Blair again acknowledges the depth of unpopularity of his Iraq policy, but adds “I also know — and believe — that after this election people want to move on.” This is a simulacrum of contriteness, lacking any actual contrition. Since he’s not planning to withdraw British troops, what does he mean by “moving on”? He means that he will stop responding to criticisms, so opponents of the war might as well stop making them; the “move on” formula benefits only Tony Blair. It lacks the smug triumphalism of Bush’s “We had an accountability moment, and that’s called the 2004 elections,” but its practical meaning amounts to the same thing.

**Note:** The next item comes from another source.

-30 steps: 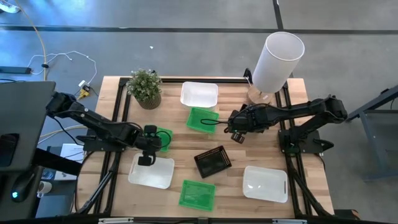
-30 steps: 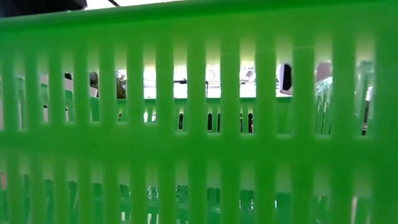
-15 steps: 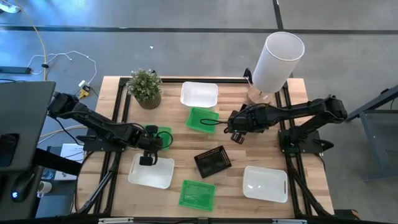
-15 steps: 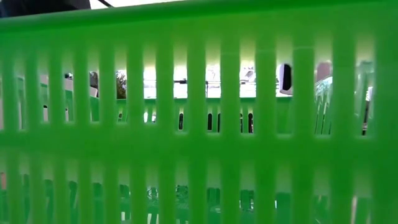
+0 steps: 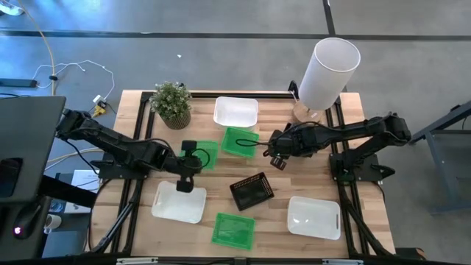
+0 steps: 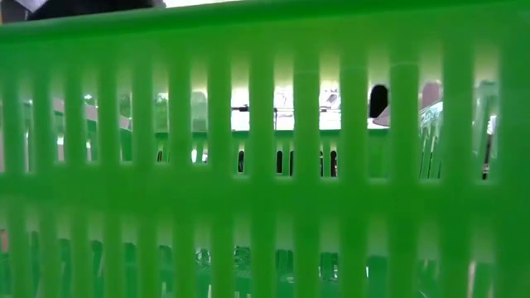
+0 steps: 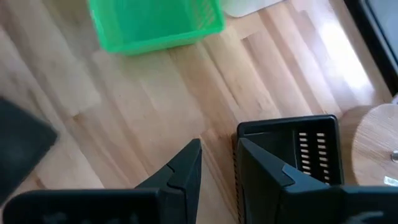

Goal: Stack baskets by color
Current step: Stack the middle green bin on top of the top green bin

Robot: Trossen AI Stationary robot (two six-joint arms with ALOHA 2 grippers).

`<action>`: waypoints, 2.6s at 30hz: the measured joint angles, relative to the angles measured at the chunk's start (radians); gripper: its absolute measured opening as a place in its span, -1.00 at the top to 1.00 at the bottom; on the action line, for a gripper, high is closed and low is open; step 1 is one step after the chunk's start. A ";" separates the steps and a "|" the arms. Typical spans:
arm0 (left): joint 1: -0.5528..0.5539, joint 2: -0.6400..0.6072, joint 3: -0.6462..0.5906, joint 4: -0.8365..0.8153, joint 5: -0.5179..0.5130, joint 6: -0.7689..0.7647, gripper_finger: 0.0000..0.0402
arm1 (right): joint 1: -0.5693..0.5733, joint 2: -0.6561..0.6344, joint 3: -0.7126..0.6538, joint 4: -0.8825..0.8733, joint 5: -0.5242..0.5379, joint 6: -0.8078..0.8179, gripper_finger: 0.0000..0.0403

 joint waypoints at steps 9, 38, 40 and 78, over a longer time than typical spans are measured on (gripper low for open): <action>0.081 0.000 0.055 0.170 -0.061 0.175 1.00 | 0.000 0.000 0.000 -0.006 0.152 0.135 0.54; 0.385 0.103 0.062 0.580 0.243 0.454 1.00 | -0.075 0.000 0.000 -0.234 0.320 0.463 0.54; 0.391 0.131 0.062 0.581 0.245 0.454 1.00 | -0.084 0.000 0.000 -0.278 0.321 0.497 0.54; 0.395 0.458 0.170 0.517 0.314 0.523 1.00 | -0.104 0.000 0.000 -0.468 0.321 0.637 0.54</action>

During the election campaign, Blair committed several crimes against democracy — misdemeanors rather than felonies, but not insignificant ones. American politicians pay lip service to the idea that “every vote counts.” They don’t mean it, but it is important that they say it. Blair, on the other hand, told voters who might want to send him a message that a vote for the Liberal Democrats was a “wasted vote.” And, worried about a projected low turnout — and in fact Labour’s 36% tally was less than the 39% of the electorate who didn’t vote at all, which is a first in British electoral history — he insisted that the election might come down to a few thousand votes in a handful of seats, which while accurate is not something a leader in a democratic, one person one vote, country should say. And finally, by the end of the campaign he was refusing to engage with disaffected voters. In the BBC’s “Question Time” and elsewhere, I saw him shrug when confronted by people angry about Iraq, saying that he’d already made his case and they were either convinced or they weren’t. Which might be reasonable to argue, and indeed the people I saw didn’t look convinceable, but a candidate in a democracy doesn’t get to give up on trying to convince every single voter. It shows a lack of faith in democracy to do so.

The British voters accomplished exactly what Michael Howard told them to do, and what they wanted to do: they wiped the smirk off Tony Blair’s face. So the system works.

Indeed, the expression on Blair’s face last night, in the finest traditions of representative government, precisely mirrored the mood of the voters: upset, uncertain, dour, queasy and sullen. I’m telling you, the system works!